How will rising interest rates affect reverse mortgages?

The Fed’s decision to raise interest rates will be felt in the reverse space – but how severe will the shock be?

How will rising interest rates affect reverse mortgages?
The Fed’s recent decision to hike the benchmark interest rate will have a mixed effect on the reverse mortgage space, experts predict.

Reverse borrowers who want a fixed-rate, one-time draw will probably see the effects the soonest, according to a report by Reverse Mortgage Daily. Rising interest rates could mean a lower principal limit. That could lead to a drop in reverse origination volumes as interest rates rise, Michael McCully, partner at New View Advisors, told RMD.

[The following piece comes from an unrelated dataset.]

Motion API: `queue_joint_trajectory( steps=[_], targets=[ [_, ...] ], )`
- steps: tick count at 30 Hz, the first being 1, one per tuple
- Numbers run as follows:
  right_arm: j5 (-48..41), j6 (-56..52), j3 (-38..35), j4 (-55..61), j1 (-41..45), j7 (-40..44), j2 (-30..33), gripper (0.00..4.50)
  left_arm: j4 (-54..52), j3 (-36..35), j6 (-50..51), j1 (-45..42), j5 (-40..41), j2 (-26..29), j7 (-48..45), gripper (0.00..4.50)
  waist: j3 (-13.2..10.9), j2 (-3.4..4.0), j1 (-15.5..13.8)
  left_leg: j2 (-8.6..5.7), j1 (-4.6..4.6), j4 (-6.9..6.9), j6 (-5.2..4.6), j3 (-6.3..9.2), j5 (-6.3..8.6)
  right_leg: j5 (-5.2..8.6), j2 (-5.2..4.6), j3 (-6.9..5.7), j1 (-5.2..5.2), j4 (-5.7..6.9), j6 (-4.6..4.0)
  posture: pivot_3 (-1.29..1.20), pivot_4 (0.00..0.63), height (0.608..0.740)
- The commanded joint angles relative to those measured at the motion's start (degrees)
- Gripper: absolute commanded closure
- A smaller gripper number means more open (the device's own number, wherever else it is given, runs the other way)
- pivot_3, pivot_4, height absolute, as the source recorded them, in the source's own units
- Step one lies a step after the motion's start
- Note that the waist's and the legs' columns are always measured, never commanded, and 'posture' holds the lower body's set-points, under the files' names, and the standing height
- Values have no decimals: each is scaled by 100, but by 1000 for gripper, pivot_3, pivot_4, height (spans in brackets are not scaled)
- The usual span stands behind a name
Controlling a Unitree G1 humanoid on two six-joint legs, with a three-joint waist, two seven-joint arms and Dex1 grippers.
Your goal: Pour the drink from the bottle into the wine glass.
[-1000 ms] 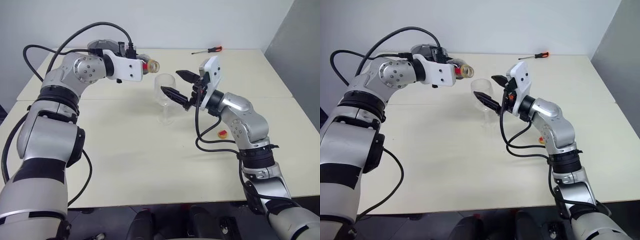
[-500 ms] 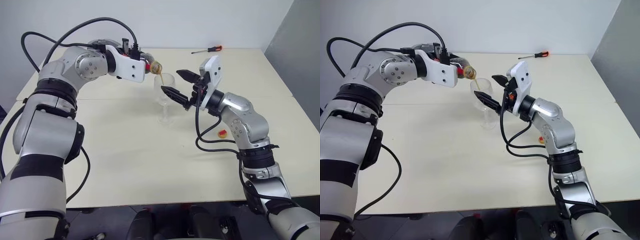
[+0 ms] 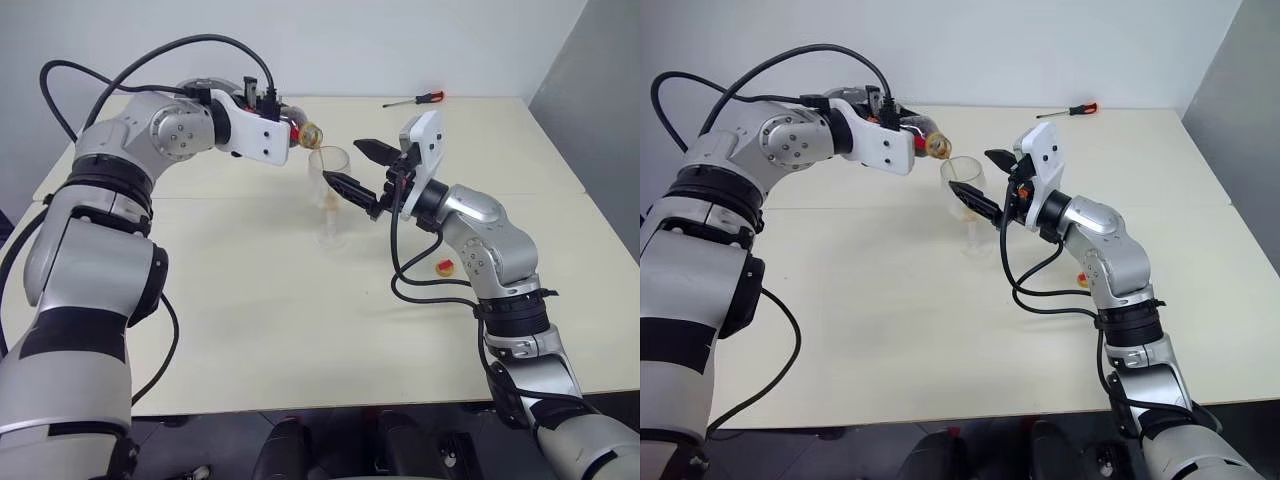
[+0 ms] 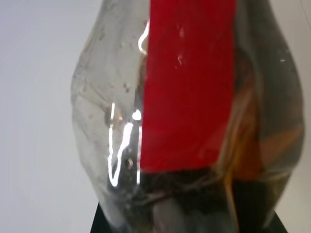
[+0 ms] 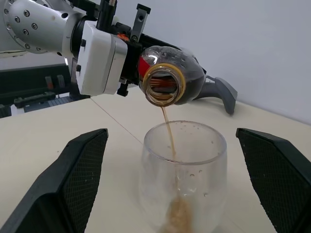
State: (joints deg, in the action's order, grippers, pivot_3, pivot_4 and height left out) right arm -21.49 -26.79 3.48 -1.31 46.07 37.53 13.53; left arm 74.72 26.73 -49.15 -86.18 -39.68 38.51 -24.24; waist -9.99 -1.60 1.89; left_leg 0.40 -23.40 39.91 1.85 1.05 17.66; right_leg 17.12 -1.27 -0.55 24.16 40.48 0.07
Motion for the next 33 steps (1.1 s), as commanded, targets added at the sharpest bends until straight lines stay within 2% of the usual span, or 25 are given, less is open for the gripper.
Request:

Higher interest rates also mean declining margins, which puts pressure on originators. Said Mike Gruley, executive vice president of reverse lending at 1st Nations Reverse.

“Eventually, in a higher interest-rate market, originators will have to make a competitive decision to either quote rates and margins that provide borrowers with the maximum funds at closing, or maintain their revenue margins by exceeding the floor,” Gruley told RMD.

But Shelley Giordano, chair of the Funding Longevity Task Force at the American College of Financial Services, counseled calm.
“I would say that it’s not a mortal blow to have higher interest rates,” she told RMD. “We’ve had higher interest rates over the years.”